Received 8 February 2000; Revised 14 March 2001; Accepted 22 March 2001



This study examined the effects of abstinence from smoking, of smoking history, and of nicotine administration on visual attention (2-Letter Search Task), verbal information processing (Logical Reasoning Task), and working memory (N-Back Tasks). Fourteen smokers, 15 ex-smokers, and 9 never-smokers took part. All subjects participated in a training session (when smokers had been smoking ad libitum) and in two subsequent test sessions after administration of 4 mg nicotine gum or placebo, respectively. Smokers were 12-h abstinent when they received gum. An effect of acute nicotine administration (independent of smoking history) was seen only with respect to reaction time on the 2-Letter Search Task. Working memory performance was related to smoking history (smokers performed most poorly and never-smokers best). The Logical Reasoning Task showed no effects of either acute or chronic nicotine exposure. The findings indicate that nicotine may influence focusing of attention in smokers as well as nonsmokers, and that trait-like differences in some cognitive domains, such as working memory, may be either long-term effects or etiological factors related to smoking.

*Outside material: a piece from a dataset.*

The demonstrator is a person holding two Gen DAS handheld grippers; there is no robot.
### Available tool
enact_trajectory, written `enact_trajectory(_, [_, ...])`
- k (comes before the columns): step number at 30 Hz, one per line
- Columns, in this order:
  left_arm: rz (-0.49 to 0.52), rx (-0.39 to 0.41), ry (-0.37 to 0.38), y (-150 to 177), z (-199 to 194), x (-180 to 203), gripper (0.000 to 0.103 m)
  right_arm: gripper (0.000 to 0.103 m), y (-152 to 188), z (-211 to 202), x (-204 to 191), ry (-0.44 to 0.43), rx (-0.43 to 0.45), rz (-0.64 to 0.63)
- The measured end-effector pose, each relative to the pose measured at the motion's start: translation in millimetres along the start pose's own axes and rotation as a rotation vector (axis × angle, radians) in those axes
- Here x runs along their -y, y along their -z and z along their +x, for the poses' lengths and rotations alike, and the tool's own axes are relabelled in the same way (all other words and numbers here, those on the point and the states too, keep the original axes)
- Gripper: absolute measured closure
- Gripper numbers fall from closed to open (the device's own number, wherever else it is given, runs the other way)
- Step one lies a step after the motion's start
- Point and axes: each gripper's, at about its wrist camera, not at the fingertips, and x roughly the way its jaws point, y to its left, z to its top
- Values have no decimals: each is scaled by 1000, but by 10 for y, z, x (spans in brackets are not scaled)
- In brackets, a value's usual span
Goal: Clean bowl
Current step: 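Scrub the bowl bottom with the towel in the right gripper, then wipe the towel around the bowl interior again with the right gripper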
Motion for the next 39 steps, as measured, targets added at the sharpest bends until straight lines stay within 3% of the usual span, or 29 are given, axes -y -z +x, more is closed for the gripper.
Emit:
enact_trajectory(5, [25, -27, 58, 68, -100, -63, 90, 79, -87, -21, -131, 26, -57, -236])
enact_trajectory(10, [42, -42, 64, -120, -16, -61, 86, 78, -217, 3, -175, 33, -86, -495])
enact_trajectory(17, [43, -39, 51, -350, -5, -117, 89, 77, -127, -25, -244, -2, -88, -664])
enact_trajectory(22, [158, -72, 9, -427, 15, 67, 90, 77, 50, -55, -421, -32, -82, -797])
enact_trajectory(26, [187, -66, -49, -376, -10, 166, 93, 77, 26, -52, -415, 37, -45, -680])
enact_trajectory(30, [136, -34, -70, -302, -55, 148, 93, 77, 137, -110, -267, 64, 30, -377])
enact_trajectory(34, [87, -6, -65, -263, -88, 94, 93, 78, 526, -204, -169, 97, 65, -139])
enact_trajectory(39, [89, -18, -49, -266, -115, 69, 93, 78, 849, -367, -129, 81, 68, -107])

Attention; Working memory; Nicotine withdrawal; Abstinence; Nicotine gum

Tobacco and nicotine have complex effects on human performance, determined, in part, by whether a research subject is in a state of tobacco deprivation (i.e., nicotine withdrawal) (Heishman et al. 1994). In nicotine-dependent individuals, tobacco deprivation can impair attentional and cognitive abilities within 12 h of smoking cessation (Bell et al. 1999; Gross et al. 1993; Lyvers et al. 1994), and nicotine administration or cigarette smoking can reverse such deficits to predeprivation performance levels (Bell et al. 1999; Parrott and Roberts 1991). Whether improved performance associated with relief from withdrawal should be considered cognitive enhancement has been questioned (Heishman et al. 1994; Hughes 1991). True enhancement may be most clearly demonstrated when nicotine or smoking facilitates performance in nonsmokers or in nonabstinent smokers (Heishman 1998; Heishman et al. 1994).

Relatively few placebo-controlled studies have examined the acute effects of smoking or nicotine (Heishman 1998; Heishman et al. 1994; Sherwood 1993). The results have been discrepant, including improved performance in motor responses, sustained attention, and recognition memory, but no effect or impairment in selective attention, conditioned learning, and recall memory. Similarly, few studies have examined the cognitive effects of a history of smoking; and again, the results have been inconsistent (Perkins et al. 1990; Perkins et al. 1994; Foulds et al. 1996).

The purpose of this study was to examine the influence of past smoking history and acute nicotine administration on cognitive performance. We compared the effects of nicotine in 12-h abstinent smokers, ex-smokers, and never-smokers. The hypotheses were that cognitive performance would vary as a function of smoking history and that nicotine administration would have the strongest effects in smokers, possibly attributable to relief for nicotine withdrawal.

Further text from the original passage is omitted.